Don’t Ever Fucking Touch Justin Bieber
And not only because you might end up sharing bathroom duty with Roman Polanski in prison if you do. But also because if you even lay one finger on The Lesbeaver, he will chomp on you like Queen Latifah on a basket of warm muffins. Don’t let the fact that he can’t get through a night without pee pee-ing in his bed fool you. The Lesbeaver is not the one.
David Koch, the host of Australia’s Sunrise show, said in a radio interview yesterday that Justin Bieber is a diva bitch-in-training, because he cursed out a staff member on the show. David said, “We had him on and he was a thoroughly nice bloke… really decent guy. Our floor manager was directing him to where he was about to perform and he turned around to (the floor manager) Nick and said: ‘Don’t ever fucking touch me again.’ And then Bieber’s sound guy… said ‘don’t take offense mate he tells us that all the time’.”
Justin denied David’s story in a series of Tweets yesterday:
family time with my mom couldnt come at a better time….i was raised to respect others and not gossip…nor answer gossip with anger.
i know my friends family and fans know the person i am. hearing adults spread lies and rumors is part of the job i guess.
but i all i have to say is…kill em with kindness.

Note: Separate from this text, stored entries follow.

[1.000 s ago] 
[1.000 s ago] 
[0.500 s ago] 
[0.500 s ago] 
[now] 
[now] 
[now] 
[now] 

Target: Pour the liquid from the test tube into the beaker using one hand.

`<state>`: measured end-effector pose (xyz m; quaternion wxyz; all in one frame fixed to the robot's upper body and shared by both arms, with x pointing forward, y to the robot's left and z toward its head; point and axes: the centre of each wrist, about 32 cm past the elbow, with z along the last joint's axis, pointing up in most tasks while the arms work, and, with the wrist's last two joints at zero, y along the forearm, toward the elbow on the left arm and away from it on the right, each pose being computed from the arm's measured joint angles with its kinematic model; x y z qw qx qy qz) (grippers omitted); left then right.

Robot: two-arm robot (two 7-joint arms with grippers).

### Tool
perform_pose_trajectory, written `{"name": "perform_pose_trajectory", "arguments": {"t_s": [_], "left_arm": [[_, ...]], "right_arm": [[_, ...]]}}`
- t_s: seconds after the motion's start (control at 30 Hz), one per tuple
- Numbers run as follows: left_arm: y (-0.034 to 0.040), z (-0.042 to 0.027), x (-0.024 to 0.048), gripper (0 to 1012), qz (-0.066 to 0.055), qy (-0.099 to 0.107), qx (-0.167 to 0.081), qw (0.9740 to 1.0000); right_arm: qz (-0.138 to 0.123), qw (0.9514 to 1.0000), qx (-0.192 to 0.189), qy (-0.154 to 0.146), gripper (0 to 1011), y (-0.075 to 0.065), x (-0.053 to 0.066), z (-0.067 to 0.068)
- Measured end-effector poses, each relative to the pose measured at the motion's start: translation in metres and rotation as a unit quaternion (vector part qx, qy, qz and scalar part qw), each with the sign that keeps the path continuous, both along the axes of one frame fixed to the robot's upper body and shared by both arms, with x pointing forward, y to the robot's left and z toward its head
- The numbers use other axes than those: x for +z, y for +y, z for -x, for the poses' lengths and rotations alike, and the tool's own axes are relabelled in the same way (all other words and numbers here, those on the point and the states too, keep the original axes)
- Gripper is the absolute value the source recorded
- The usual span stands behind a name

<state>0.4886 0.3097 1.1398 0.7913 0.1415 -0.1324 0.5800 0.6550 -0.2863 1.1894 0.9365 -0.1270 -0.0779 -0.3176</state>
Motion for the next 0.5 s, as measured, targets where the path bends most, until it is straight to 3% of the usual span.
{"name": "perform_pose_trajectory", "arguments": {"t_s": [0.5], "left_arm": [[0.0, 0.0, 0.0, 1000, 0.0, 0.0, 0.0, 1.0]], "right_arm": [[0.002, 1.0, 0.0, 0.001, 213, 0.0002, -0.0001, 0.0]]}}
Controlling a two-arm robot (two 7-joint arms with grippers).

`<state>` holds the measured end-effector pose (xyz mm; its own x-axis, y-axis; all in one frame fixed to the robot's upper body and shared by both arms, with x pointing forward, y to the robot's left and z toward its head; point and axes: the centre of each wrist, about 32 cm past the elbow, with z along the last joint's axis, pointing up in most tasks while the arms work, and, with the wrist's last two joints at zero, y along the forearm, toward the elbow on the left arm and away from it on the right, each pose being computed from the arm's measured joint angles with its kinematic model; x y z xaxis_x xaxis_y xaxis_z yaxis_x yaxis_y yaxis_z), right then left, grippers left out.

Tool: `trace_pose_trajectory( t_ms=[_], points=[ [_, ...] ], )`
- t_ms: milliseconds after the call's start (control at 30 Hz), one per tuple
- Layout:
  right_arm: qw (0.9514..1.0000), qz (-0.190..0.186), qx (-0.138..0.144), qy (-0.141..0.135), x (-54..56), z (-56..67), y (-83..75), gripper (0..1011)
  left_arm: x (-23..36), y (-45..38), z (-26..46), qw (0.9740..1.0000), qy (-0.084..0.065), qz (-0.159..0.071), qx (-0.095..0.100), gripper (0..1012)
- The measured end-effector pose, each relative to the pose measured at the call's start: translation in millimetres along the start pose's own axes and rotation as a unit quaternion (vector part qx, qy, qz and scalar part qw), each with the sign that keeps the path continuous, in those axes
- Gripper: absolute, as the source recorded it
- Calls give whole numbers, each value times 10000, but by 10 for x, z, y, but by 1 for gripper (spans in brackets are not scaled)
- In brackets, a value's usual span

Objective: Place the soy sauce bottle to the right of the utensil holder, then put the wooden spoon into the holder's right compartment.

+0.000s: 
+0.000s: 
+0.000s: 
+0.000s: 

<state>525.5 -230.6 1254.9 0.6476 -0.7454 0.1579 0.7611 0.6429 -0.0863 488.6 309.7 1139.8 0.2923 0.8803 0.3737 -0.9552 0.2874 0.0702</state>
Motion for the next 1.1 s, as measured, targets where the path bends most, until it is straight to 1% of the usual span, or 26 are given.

It’s cute when toddlers curse, so this story is all I need to get me through the day. BUT what I really want to know is why are a bunch of grown ass adults touching Justin Beiber? Didn’t their parole officer teach them to never ever touch other people’s babies? I know Justin’s hair is a magical helmet of shiny dreams wrapped around golden locks that draw you in, but keep your shit to yourself!